Parole chiave: futuro e giovani; ovviamente il futuro di Barletta. L’inizio di un percorso di partecipazione e condivisione, organizzato ieri presso la sala Atheneaum da Coalizione Civica con Carmine Doronzo.

Si è ripreso un discorso fatto di confronto con molte associazioni e singoli cittadini, soprattutto giovani. È stato bello riprendere a parlare di questioni legate alla nostra città, faccia a faccia, dopo un periodo di forzato isolamento. L’incontro ha risposto principalmente ad una richiesta di partecipazione, offrendo letteralmente il microfono ad ogni cittadino che, con il proprio bagaglio di esperienza e di studi, ha messo al centro le proprie idee progettuali, alcune forse troppo ambiziose, ma comunque concrete e reali.

L’incontro ci ha ricordato molto quello in cui si creò la “coalizione civica” intorno al nome di Doronzo nel febbraio del 2018, aprendo effettivamente la campagna elettorale che lo avrebbe visto tra i candidati sindaco di Barletta. Questi incontri, utili per riconoscere e ascoltare le istanze di un territorio, che possono arrivare da associazioni o da singoli, non dovrebbero essere soltanto rappresentazioni pre-elettorali. Ma onore a chi le organizza e si propone per lo meno di ascoltare queste realtà.

«Troppo spesso abbiamo notato – così Carmine Doronzo, già consigliere comunale di Coalizione Civica , forza che è stata all’opposizione dell’Amministrazione di Mino Cannito – che questi soggetti hanno belle idee, proposte e progetti concreti, ma non trovano gli spazi, i momenti, le persone con cui condividerli; abbiamo voluto mettere a disposizione degli spazi di confronto, di condivisione, con la nostra azione politica per cercare di trasformare queste idee in un programma che possa rappresentare l’alternativa che serve in questa città». A parere degli organizzatori, quello che è mancato maggiormente in questi anni è stato proprio l’ascolto delle esigenze a vari livelli, con voci «anche qualificate che però spesso non hanno trovato gli spazi e i luoghi giusti presso le Istituzioni democratiche.  Non c’è una guida politica, perché come sappiamo la città è commissariata, ma non significa che la democrazia si debba fermare, che i cittadini non debbano riprendere in mano gli spazi di confronto democratico, che poi possano trasformarsi anche in programmi, anche in piani utili alla politica, per mettere in campo le azioni che rappresentino il futuro della città in cui vogliamo vivere».

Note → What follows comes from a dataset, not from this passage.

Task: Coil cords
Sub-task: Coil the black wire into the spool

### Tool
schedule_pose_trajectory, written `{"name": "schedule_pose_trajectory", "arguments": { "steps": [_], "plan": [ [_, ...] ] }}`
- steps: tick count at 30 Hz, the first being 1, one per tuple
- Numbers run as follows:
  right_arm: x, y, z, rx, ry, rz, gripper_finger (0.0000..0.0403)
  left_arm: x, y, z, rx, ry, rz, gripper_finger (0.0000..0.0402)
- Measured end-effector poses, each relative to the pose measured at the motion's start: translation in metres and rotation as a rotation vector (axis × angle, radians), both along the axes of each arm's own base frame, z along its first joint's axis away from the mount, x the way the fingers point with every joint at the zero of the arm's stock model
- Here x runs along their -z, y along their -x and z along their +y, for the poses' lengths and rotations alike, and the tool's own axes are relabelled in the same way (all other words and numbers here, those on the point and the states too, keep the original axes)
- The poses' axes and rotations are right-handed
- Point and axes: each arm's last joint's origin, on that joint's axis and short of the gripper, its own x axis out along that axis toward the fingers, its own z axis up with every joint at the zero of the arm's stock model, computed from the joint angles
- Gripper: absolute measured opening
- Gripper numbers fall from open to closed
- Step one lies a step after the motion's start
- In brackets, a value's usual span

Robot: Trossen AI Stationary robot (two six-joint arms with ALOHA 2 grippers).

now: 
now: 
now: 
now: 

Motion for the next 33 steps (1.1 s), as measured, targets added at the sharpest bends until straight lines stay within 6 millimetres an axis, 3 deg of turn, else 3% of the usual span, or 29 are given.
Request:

Il primo di una serie di incontri, così promettono gli organizzatori, per uscire «Dallo smarrimento ritrovando uno spirito di comunità nella bellezza dello stare insieme», insomma un passo di inizio per la costruzione di una potenziale guida della città. Tanti gli argomenti su cui sono bastati i brevi interventi di ieri sera, assaggi di macro aree tematiche che verranno affrontate in modo analitico successivamente; riqualificazione, ambiente, richiesta degli spazi pubblici per tutte le esigenze artistiche dei giovani, turismo. Insomma ripartire, spronando anche le altre forze politiche della città. I tempi sono ormai maturi, aspettiamoci di ripartire appieno dopo le festività natalizie.